### What the exercise asks
Here is a listing. Write it out again without a single difference.

### The data
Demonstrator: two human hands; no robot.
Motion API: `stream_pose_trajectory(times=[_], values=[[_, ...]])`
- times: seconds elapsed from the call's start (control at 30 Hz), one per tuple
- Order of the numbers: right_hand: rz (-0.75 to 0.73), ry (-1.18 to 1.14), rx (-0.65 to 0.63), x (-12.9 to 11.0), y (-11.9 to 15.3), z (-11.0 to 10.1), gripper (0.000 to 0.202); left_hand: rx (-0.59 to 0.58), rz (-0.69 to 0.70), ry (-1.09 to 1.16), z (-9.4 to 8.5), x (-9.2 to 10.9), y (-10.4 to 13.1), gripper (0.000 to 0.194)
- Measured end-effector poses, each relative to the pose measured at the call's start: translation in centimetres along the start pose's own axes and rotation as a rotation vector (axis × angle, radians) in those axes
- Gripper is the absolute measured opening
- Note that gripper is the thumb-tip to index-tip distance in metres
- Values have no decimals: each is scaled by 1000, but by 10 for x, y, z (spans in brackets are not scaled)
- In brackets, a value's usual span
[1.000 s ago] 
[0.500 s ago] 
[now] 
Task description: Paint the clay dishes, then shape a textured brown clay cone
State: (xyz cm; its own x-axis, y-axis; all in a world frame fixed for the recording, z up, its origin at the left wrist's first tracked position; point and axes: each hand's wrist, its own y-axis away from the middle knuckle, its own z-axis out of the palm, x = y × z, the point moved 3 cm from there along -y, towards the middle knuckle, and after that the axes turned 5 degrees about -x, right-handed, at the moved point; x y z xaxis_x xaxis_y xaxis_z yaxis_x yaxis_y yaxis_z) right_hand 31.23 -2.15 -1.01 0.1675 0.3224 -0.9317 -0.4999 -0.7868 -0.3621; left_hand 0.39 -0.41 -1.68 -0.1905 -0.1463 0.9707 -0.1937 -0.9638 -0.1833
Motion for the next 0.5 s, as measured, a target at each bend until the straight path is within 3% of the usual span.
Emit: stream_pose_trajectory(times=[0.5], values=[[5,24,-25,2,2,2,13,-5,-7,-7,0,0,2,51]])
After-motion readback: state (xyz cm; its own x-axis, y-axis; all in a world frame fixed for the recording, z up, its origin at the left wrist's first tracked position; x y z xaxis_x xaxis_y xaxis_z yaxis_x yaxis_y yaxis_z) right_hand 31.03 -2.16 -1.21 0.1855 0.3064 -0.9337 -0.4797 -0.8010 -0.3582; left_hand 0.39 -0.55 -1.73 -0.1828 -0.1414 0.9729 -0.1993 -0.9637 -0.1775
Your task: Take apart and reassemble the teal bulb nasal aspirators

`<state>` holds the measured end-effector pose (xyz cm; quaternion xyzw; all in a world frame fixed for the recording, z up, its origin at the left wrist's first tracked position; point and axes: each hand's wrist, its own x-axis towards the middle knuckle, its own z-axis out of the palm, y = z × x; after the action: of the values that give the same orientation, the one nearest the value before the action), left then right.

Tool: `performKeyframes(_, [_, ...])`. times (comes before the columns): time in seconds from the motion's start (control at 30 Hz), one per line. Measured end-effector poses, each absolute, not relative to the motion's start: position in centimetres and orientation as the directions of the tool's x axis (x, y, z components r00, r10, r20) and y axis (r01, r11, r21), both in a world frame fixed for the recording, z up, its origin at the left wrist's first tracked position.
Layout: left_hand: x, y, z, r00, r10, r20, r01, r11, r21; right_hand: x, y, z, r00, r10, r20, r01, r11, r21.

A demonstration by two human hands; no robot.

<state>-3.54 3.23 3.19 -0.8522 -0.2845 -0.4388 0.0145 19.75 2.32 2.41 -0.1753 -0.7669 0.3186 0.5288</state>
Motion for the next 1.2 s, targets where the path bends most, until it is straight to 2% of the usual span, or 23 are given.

### Answer below
Demonstrator: two human hands; no robot.
Motion API: `stream_pose_trajectory(times=[_], values=[[_, ...]])`
- times: seconds elapsed from the call's start (control at 30 Hz), one per tuple
- Order of the numbers: right_hand: rz (-0.75 to 0.73), ry (-1.18 to 1.14), rx (-0.65 to 0.63), x (-12.9 to 11.0), y (-11.9 to 15.3), z (-11.0 to 10.1), gripper (0.000 to 0.202); left_hand: rx (-0.59 to 0.58), rz (-0.69 to 0.70), ry (-1.09 to 1.16), z (-9.4 to 8.5), x (-9.2 to 10.9), y (-10.4 to 13.1), gripper (0.000 to 0.194)
- Measured end-effector poses, each relative to the pose measured at the call's start: translation in centimetres along the start pose's own axes and rotation as a rotation vector (axis × angle, radians) in those axes
- Gripper is the absolute measured opening
- Note that gripper is the thumb-tip to index-tip distance in metres
- Values have no decimals: each is scaled by 1000, but by 10 for x, y, z (spans in brackets are not scaled)
- In brackets, a value's usual span
[1.000 s ago] 
[0.500 s ago] 
[now] 
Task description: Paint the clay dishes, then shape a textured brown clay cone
State: (xyz cm; its own x-axis, y-axis; all in a world frame fixed for the recording, z up, its origin at the left wrist's first tracked position; point and axes: each hand's wrist, its own y-axis away from the middle knuckle, its own z-axis out of the palm, x = y × z, the point moved 3 cm from there along -y, towards the middle knuckle, and after that the axes turned 5 degrees about -x, right-handed, at the moved point; x y z xaxis_x xaxis_y xaxis_z yaxis_x yaxis_y yaxis_z) right_hand 31.23 -2.15 -1.01 0.1675 0.3224 -0.9317 -0.4999 -0.7868 -0.3621; left_hand 0.39 -0.41 -1.68 -0.1905 -0.1463 0.9707 -0.1937 -0.9638 -0.1833
Motion for the next 0.5 s, as measured, a target at each bend until the straight path is within 3% of the usual span.
Emit: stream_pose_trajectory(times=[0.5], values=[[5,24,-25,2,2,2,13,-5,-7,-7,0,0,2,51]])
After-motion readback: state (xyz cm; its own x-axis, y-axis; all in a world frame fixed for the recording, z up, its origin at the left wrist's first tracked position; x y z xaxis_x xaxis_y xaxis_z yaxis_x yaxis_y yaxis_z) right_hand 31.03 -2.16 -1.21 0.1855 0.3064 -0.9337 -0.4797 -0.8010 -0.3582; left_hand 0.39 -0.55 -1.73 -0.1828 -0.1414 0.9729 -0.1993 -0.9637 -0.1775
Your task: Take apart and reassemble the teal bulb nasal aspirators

`<state>` holds the measured end-effector pose (xyz cm; quaternion xyzw; all in a world frame fixed for the recording, z up, its origin at the left wrist's first tracked position; point and axes: each hand's wrist, its own x-axis towards the middle knuckle, its own z-axis out of the palm, y = z × x; after the action: of the values that give the same orientation, the one nearest the value before the action), left then right.

Tool: `performKeyframes(_, [_, ...])`. times (comes before the columns): time in seconds from the motion's start (control at 30 Hz), one per line. Measured end-effector poses, each absolute, not relative to the motion's start: position in centimetres and orientation as the directions of the tool's x axis (x, y, z components r00, r10, r20) and y axis (r01, r11, r21), both in a world frame fixed for the recording, z up, its origin at the left wrist's first tracked position.
Layout: left_hand: x, y, z, r00, r10, r20, r01, r11, r21; right_hand: x, y, z, r00, r10, r20, r01, r11, r21.

A demonstration by two human hands; no robot.

<state>-3.54 3.23 3.19 -0.8522 -0.2845 -0.4388 0.0145 19.75 2.32 2.41 -0.1753 -0.7669 0.3186 0.5288</state>
Motion for the next 1.2 s, targets where the path bends most, until it is straight to 2% of the usual span, or 23 are given.

The exercise is done, and nothing more is needed.